Bone erosion in rheumatoid arthritis: mechanisms, diagnosis and treatment
“Bone erosion is a central feature of rheumatoid arthritis and is associated with disease severity and poor functional outcome. Erosion of periarticular cortical bone, the typical feature observed on plain radiographs in patients with rheumatoid arthritis, results from excessive local bone resorption and inadequate bone formation[so bone erosion occurs in everyone the balance is just switched in RA]. The main triggers of articular bone erosion are synovitis, including the production of proinflammatory cytokines and receptor activator of nuclear factor κB ligand (RANKL), as well as antibodies directed against citrullinated proteins. Indeed, both cytokines and autoantibodies stimulate the differentiation of bone-resorbing osteoclasts, thereby stimulating local bone resorption. Although current antirheumatic therapy inhibits both bone erosion and inflammation, repair of existing bone lesions, albeit physiologically feasible, occurs rarely. Lack of repair is due, at least in part, to active suppression of bone formation by proinflammatory cytokines. This Review summarizes the substantial progress that has been made in understanding the pathophysiology of bone erosions and discusses the improvements in the diagnosis, monitoring and treatment of such lesions.”
“erosions can also be observed in forms of arthritis other than RA, such as gout, psoriatic arthritis, spondyloarthritis and even osteoarthritis,”
“bone erosions typically emerge at the site at which the synovium comes into direct contact with bone (known as bare areas), suggesting that anatomical factors render these areas of juxta-articular bone susceptible to erosion”
“Anatomical factors that predispose skeletal sites for erosions include: the presence of mineralized cartilage, a tissue particularly prone to destruction by bone-resorbing cells; the insertion sites of ligaments to the bone surface, which transduce mechanical forces to the bone and could induce microdamage; and inflamed tendon sheaths (termed tenosynovitis), which pass by the bone surface, and enable the spread of inflammation from the tendon to the articular synovium“<-maybe the transmission of mechanical forces via ligaments could be exploited to induce height gain.
“The small bone channels that penetrate cortical bone carry microvessels and bridge the outer synovial membrane and the inner bone marrow space; these channels are also prone to erosive change early in the course of RA. The microvessels located within these channels facilitate homing of osteoclast precursor cells to the bone, which, upon contact with bone and receipt of the appropriate molecular signals, differentiate into osteoclasts.
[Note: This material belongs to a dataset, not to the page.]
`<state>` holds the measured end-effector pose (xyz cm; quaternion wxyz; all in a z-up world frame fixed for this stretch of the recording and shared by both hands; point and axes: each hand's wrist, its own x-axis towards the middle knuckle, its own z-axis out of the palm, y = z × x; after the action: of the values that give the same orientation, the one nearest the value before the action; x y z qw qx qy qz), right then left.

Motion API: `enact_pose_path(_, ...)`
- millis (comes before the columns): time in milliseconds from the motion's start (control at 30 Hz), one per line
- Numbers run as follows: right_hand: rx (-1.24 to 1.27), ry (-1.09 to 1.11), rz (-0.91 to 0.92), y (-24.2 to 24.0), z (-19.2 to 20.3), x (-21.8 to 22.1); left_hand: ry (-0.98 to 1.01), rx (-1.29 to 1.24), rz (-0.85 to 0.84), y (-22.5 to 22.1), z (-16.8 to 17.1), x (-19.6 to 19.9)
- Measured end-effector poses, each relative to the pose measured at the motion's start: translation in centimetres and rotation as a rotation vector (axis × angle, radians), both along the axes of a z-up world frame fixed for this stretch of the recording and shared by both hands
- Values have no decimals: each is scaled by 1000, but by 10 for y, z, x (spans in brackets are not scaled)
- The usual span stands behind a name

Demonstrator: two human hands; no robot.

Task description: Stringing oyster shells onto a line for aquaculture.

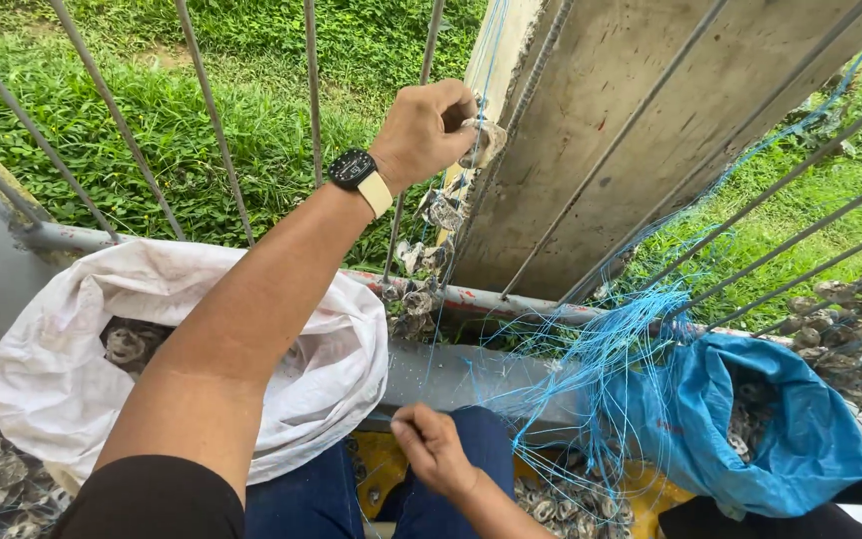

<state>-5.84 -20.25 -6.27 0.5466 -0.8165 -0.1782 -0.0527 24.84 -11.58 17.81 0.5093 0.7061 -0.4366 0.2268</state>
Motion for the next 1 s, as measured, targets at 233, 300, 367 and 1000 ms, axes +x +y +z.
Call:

Widening of cortical bone channels, as a result of osteoclast-mediated bone resorption, is a typical early change in animal models of arthritis”
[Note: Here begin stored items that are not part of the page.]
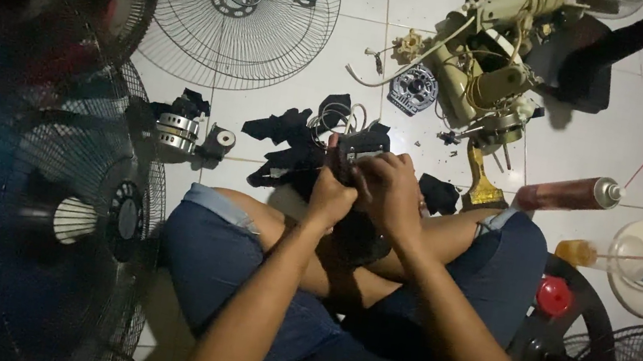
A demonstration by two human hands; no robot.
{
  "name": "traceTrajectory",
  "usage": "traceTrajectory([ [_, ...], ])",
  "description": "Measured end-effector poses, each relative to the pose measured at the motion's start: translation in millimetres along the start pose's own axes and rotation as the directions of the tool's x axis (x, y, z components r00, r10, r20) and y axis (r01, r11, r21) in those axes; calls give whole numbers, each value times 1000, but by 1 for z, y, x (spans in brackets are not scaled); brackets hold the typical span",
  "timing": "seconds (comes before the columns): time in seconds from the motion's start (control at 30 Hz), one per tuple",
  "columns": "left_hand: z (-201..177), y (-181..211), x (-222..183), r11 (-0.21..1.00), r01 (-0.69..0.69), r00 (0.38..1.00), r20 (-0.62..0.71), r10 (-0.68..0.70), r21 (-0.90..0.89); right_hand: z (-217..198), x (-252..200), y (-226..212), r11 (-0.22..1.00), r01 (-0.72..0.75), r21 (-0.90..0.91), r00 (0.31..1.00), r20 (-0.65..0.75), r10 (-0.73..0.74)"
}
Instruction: Using a screwdriver to disassemble a fan component while sitting on the floor
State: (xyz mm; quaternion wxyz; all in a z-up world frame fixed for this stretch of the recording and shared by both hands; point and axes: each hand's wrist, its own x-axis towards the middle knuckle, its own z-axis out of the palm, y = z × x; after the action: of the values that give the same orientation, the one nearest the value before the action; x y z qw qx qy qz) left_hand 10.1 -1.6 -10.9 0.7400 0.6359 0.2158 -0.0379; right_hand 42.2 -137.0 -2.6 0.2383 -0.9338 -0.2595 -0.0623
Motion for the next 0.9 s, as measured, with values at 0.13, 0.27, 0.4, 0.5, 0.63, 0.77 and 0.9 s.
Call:
traceTrajectory([
  [0.13,-2,5,-6,1000,-7,1000,-2,7,20,11,-5,5,1000,-20,6,998,-60,20],
  [0.27,-4,15,-12,996,-22,1000,-1,22,83,30,-8,29,998,59,19,997,-56,-58],
  [0.4,-5,26,-18,989,-35,999,0,35,145,30,-7,29,989,124,-78,989,-76,-130],
  [0.5,-5,30,-20,981,-46,999,0,46,187,46,-10,45,989,122,-88,986,-103,-131],
  [0.63,2,1,-9,988,-19,1000,-2,20,153,31,-9,14,988,-37,-151,991,-130,17],
  [0.77,-6,14,-13,985,17,1000,18,-20,171,24,-6,15,982,164,-94,978,-112,-174],
  [0.9,-9,25,-19,984,63,996,44,-72,168,28,-8,23,977,180,-110,958,-206,-200],
])
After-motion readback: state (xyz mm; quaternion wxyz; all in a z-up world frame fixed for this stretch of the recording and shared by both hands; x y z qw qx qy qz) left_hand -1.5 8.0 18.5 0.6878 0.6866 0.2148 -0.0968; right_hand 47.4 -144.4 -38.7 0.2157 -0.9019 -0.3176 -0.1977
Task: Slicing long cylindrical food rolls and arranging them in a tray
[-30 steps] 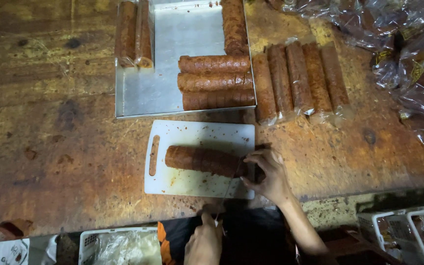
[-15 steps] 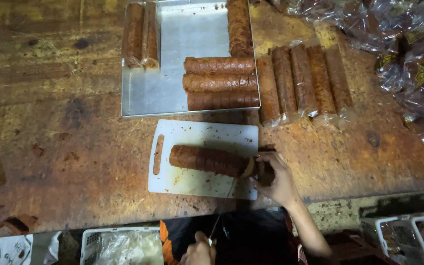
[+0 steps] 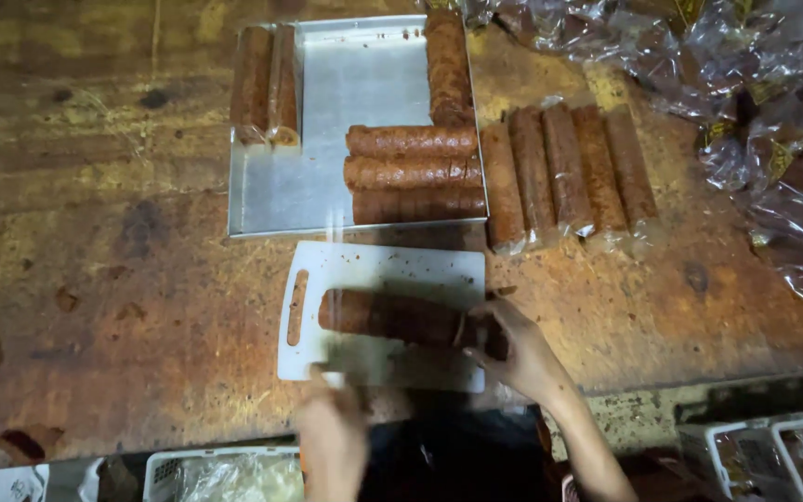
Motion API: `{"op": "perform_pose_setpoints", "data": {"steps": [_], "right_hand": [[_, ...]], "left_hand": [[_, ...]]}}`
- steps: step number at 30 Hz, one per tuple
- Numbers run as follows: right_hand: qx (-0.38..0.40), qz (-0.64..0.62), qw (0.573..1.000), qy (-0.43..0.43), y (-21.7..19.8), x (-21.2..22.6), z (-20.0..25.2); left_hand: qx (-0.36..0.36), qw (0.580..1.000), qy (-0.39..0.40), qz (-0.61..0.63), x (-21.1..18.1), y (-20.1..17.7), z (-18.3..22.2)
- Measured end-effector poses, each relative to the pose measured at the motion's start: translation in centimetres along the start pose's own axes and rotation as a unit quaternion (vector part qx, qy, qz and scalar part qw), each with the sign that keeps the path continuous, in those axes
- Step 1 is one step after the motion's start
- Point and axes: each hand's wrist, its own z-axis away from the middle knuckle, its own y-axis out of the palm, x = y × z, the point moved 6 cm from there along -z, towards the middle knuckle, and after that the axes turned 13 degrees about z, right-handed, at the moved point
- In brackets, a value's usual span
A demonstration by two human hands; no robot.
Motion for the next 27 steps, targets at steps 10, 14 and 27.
{"op": "perform_pose_setpoints", "data": {"steps": [10, 14, 27], "right_hand": [[0.113, 0.005, 0.993, -0.026, 0.0, 1.9, -2.4], [0.136, 0.037, 0.99, -0.028, 1.6, 1.5, -2.4], [0.021, 0.042, 0.991, 0.124, 3.1, 3.3, -7.8]], "left_hand": [[-0.21, 0.961, 0.162, -0.081, 5.1, -7.9, -4.8], [-0.184, 0.945, 0.265, -0.046, -3.1, -5.7, -3.9], [0.047, 0.942, 0.234, -0.237, -14.3, 2.4, -12.0]]}}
“Osteoclasts, giant multinucleated cells derived from the monocyte lineage, are the only cells capable of resorbing bone in the body.2,3 Osteoclasts are designed to resorb bone by adhering tightly to the bone surface through interactions with both integrins and extracellular matrix proteins, as well as by assembling junctions, which seal the bone surface and the osteoclast and thereby separate bone from the surrounding extracellular space. Proton pumps along the osteoclasts’ ruffled border then create an acidic milieu, enabling solubilization of calcium from bone. Matrix enzymes synthesized by the osteoclast, including cathepsin K, matrix metalloproteinase 9 and tartrate-resistant acid phosphatase type 5 (TRAP), degrade the bone matrix”
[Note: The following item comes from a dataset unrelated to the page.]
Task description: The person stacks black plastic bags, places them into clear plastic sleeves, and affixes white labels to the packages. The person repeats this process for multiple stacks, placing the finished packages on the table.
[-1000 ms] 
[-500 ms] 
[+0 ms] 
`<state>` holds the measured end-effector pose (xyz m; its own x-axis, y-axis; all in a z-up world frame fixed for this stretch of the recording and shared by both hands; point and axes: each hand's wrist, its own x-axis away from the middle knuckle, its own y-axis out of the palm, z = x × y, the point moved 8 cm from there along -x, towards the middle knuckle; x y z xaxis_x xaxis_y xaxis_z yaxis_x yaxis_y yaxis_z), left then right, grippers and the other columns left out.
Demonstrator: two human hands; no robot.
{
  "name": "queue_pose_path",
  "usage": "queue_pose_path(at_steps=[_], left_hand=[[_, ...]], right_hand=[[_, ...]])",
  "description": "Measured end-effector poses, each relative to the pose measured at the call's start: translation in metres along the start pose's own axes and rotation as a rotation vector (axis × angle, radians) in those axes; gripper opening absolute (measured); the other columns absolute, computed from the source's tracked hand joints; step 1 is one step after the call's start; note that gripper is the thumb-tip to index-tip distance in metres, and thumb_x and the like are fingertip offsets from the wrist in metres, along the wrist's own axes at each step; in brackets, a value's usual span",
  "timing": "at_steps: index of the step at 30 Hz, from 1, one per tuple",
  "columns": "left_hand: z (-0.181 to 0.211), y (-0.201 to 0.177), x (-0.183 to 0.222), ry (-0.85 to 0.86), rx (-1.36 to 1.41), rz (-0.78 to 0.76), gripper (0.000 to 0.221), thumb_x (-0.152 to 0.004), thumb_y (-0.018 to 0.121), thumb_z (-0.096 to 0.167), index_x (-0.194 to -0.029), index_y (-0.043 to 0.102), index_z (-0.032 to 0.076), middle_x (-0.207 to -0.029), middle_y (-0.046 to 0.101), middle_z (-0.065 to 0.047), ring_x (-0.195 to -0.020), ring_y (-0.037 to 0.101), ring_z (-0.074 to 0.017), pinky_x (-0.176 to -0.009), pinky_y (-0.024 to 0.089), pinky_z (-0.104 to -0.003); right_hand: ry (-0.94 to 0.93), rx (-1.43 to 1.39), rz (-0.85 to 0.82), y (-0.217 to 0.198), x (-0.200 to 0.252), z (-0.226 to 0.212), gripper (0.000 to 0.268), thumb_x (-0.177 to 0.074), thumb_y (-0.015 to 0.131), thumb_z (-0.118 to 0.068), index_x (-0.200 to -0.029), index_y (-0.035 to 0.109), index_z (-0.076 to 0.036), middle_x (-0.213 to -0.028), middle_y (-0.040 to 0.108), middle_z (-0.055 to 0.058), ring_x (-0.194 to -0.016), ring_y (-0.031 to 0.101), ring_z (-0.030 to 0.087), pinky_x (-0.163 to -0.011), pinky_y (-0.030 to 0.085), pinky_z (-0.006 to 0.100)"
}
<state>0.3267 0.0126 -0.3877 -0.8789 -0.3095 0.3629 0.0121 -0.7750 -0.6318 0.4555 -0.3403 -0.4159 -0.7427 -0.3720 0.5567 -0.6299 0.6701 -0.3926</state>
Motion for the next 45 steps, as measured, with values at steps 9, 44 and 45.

“Development of osteoclasts occurs locally in the synovial tissue as a result of expression of the two essential osteoclastogenic mediators, macrophage colony-stimulating factor 1 (M-CSF)and receptor activator of nuclear factor κB ligand (RANKL; also known as TNF ligand superfamily member 11). This process involves the migration of monocyte-lineage cells from the bone marrow into the secondary lymphatic organs and finally into the joints. The differentiation step at which monocytes enter the joint is unclear. Indeed, monocytes could be already committed to a certain monocyte lineage, such as M1 or M2 macrophages, dendritic cells or osteoclast precursor cells when they enter the joint. Some data suggest that TNF, a key proinflammatory cytokine expressed in RA synovial tissue, stimulates the migration of osteoclast precursor cells from the bone marrow into the periphery. In addition, TNF stimulates expression of surface receptors such as osteoclast-associated immunoglobulin-like receptor before the precursor cells enter the joint, and these receptors facilitate differentiation. Once within the microenvironment of the joint, these cells are exposed to M-CSF and RANKL, and differentiate toward osteoclasts. Final differentiation into bone-resorbing osteoclasts is then achieved following contact with the bone surface.”
Inflammation plays a role in osteoclast formation.